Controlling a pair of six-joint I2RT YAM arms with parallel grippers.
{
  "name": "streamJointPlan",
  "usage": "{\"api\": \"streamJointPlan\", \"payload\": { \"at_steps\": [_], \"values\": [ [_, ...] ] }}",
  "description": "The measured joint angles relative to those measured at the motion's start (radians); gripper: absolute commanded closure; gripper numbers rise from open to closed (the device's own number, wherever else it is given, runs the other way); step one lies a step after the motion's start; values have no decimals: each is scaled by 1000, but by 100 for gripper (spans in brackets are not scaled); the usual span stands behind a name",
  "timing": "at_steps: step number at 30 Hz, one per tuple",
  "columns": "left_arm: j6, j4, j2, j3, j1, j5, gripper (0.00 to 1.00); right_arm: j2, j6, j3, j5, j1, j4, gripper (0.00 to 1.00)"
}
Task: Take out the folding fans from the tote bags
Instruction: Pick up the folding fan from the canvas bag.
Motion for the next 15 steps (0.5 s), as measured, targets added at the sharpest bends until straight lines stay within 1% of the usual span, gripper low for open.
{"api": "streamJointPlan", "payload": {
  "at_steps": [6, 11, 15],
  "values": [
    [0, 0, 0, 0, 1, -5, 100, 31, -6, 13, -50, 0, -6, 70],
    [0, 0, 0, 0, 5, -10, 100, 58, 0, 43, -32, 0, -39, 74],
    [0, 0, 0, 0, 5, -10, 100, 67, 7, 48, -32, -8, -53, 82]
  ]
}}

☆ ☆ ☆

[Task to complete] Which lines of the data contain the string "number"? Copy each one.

[Task response]
  "description": "The measured joint angles relative to those measured at the motion's start (radians); gripper: absolute commanded closure; gripper numbers rise from open to closed (the device's own number, wherever else it is given, runs the other way); step one lies a step after the motion's start; values have no decimals: each is scaled by 1000, but by 100 for gripper (spans in brackets are not scaled); the usual span stands behind a name",
  "timing": "at_steps: step number at 30 Hz, one per tuple",

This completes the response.